Magnetic resonance imaging (MRI) is a well-known medical imaging technique that allows visualizing internal structures of the human (and the animal) body in great detail.
With gradient echo sequences, which are widely used in MRI, the nuclear spins of a sample are excited by less than 90° by means of radiofrequency (RF) pulses. Magnetic gradient fields are then used to dephase and refocus the transverse magnetization of the excited nuclear spins.

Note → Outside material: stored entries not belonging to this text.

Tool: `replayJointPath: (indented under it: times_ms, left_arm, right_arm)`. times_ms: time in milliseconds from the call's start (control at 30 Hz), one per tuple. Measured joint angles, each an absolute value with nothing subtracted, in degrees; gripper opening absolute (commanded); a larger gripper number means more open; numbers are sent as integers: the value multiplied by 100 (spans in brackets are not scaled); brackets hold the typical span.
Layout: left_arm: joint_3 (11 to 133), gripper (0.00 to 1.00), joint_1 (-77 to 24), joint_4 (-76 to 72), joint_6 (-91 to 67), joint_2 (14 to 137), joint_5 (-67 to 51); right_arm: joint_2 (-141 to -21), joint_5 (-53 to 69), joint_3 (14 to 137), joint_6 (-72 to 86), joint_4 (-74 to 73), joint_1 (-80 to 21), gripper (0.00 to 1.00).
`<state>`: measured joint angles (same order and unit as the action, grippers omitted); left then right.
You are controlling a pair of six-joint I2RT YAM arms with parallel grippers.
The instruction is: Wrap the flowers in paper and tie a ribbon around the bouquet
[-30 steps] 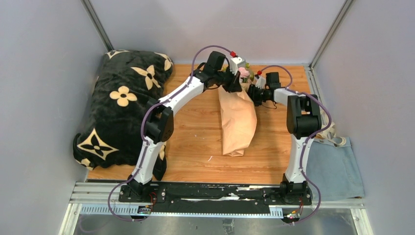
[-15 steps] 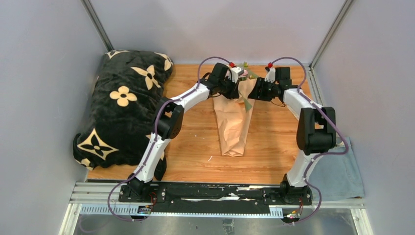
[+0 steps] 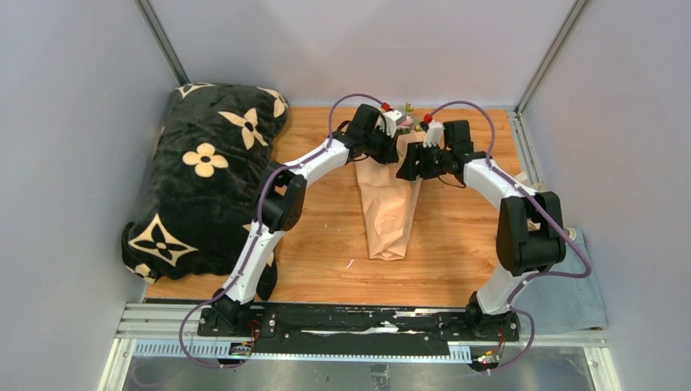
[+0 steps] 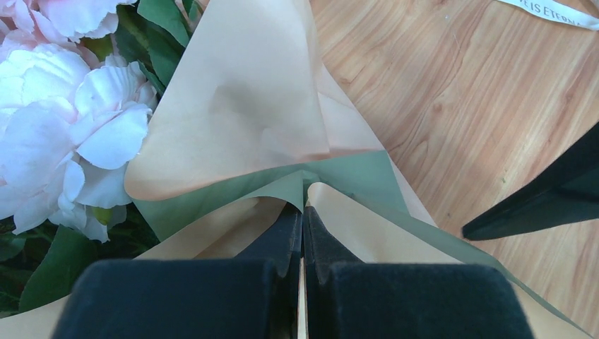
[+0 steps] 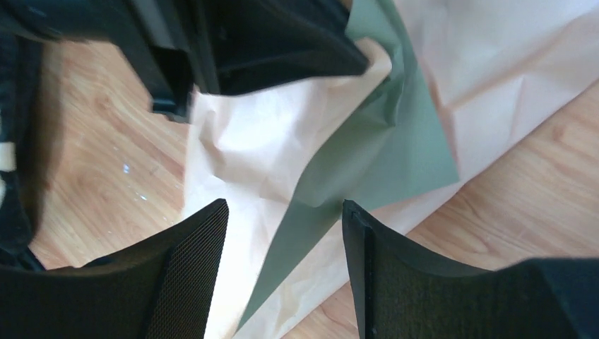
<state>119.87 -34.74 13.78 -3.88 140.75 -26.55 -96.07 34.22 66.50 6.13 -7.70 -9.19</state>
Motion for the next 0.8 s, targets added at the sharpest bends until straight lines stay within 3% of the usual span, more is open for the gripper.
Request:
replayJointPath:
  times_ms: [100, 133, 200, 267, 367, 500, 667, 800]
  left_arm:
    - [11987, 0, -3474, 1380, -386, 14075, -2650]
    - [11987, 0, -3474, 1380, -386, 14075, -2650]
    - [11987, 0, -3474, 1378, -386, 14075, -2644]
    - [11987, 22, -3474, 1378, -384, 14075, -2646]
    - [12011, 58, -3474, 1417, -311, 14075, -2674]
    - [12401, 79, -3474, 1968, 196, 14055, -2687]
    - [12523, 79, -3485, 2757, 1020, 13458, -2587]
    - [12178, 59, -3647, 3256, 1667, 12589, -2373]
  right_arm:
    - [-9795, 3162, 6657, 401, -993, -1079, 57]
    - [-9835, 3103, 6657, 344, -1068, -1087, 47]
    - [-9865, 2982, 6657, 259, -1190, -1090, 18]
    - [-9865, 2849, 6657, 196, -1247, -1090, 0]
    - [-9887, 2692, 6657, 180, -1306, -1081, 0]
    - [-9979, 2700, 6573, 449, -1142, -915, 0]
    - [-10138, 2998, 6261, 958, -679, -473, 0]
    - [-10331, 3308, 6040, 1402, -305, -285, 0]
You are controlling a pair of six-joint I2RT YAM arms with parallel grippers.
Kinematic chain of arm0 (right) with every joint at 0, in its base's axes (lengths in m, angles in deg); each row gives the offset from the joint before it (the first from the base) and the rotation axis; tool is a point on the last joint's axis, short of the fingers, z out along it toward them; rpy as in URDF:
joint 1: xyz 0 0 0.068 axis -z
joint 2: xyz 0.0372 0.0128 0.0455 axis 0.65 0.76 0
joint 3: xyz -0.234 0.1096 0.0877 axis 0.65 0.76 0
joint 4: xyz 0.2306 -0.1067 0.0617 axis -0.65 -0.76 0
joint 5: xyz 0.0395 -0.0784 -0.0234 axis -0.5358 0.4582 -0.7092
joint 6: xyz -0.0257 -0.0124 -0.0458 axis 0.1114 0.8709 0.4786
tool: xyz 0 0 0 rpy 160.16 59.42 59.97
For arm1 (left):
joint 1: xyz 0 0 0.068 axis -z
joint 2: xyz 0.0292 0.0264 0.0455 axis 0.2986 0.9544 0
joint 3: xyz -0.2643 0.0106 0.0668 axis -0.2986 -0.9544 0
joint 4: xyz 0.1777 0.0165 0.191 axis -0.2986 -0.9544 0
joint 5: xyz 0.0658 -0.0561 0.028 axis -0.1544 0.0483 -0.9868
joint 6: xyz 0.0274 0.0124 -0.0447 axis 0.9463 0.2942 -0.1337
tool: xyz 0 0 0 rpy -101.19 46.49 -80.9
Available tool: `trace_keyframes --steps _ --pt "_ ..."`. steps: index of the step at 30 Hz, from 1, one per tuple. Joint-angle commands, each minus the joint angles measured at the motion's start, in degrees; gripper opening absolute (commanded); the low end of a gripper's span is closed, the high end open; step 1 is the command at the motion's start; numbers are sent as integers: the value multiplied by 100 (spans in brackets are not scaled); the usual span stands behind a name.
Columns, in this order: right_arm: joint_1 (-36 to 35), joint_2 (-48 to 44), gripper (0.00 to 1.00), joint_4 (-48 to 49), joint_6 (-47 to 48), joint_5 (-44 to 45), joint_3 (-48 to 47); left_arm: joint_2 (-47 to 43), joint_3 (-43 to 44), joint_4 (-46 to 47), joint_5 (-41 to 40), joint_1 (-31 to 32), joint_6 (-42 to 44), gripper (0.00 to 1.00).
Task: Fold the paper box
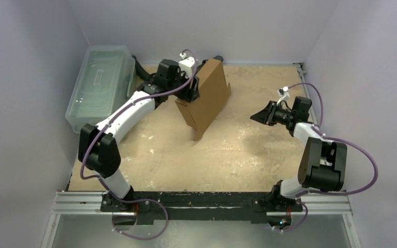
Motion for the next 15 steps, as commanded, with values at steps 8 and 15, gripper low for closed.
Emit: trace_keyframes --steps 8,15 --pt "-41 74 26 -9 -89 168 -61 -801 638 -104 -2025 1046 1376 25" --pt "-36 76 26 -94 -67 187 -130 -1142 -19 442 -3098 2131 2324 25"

A gradient echo sequence which is often used for rapid imaging purposes is balanced steady-state free precession (balanced SSFP). With balanced SSFP which is also known under the acronym TrueFISP (for ‘true fast imaging with steady-state precession’), the magnetization is allowed to accumulate a constant phase within every repetition time (TR) interval by fully rephasing the transverse magnetization between successive RF pulses, i.e. within every TR. As a result, balanced SSFP shows a mixed T2/T1-weighting offering a bright fluid signal and an overall improved signal-to-noise ratio (SNR) in comparison to incoherent SSFP pulse sequences, such as spoiled gradient echo (SPGR). Over the last two decades, balanced SSFP imaging has become increasingly popular for applications where rapid data acquisition is needed, e.g., for cardiac imaging, native magnetic resonance angiography, or thoracic imaging, but remains challenging even on current state-of-the-art MRI systems, since for constant phase accruals, all gradient moments have to be perfectly balanced within every TR. As a result, balanced SSFP imaging is prone to any source of imperfection that perturbs the perfectly balanced gradient scheme, such as eddy-currents.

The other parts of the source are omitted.